▶ [Task brief] Among the lines below, restate word for word only those from the line with "Target: gray carpet" through the line with "Target: white square plate", with both end lines kept.

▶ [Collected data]
━━━━━━━━

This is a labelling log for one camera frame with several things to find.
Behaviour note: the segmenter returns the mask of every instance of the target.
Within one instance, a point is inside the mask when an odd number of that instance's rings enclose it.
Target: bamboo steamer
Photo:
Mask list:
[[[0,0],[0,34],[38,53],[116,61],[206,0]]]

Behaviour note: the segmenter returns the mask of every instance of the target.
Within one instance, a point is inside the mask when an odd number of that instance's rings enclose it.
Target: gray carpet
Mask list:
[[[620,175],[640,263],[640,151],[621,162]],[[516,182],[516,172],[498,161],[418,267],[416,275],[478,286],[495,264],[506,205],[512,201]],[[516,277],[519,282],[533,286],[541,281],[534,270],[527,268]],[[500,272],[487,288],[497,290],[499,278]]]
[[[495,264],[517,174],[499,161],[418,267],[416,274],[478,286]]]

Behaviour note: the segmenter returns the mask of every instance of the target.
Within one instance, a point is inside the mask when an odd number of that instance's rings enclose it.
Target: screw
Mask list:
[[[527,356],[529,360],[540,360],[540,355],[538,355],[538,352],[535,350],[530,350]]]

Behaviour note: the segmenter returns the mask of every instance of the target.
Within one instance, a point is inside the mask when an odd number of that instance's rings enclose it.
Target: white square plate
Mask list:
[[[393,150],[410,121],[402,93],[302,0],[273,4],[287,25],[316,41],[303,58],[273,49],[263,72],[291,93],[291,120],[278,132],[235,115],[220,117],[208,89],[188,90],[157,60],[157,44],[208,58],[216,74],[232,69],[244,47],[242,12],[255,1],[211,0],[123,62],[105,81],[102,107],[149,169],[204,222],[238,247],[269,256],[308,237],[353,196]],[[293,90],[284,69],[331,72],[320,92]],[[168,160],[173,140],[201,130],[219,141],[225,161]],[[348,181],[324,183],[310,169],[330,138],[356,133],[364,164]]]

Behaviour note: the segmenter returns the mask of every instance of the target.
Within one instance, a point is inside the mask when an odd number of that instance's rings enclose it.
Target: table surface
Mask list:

━━━━━━━━

▶ [Written solution]
Target: gray carpet
Mask list:
[[[620,175],[640,263],[640,151],[621,162]],[[516,182],[516,172],[498,161],[418,267],[416,275],[478,286],[495,264],[506,205],[512,201]],[[516,277],[519,282],[533,286],[541,281],[534,270],[527,268]],[[500,272],[487,288],[497,290],[499,278]]]
[[[495,264],[517,174],[499,161],[418,267],[416,274],[478,286]]]

Behaviour note: the segmenter returns the mask of every instance of the target.
Within one instance, a point is inside the mask when an odd number of that instance's rings enclose it.
Target: screw
Mask list:
[[[527,356],[529,360],[540,360],[540,355],[538,355],[538,352],[535,350],[530,350]]]

Behaviour note: the segmenter returns the mask of every instance of the target.
Within one instance, a point is inside the mask when an odd number of that instance's rings enclose it.
Target: white square plate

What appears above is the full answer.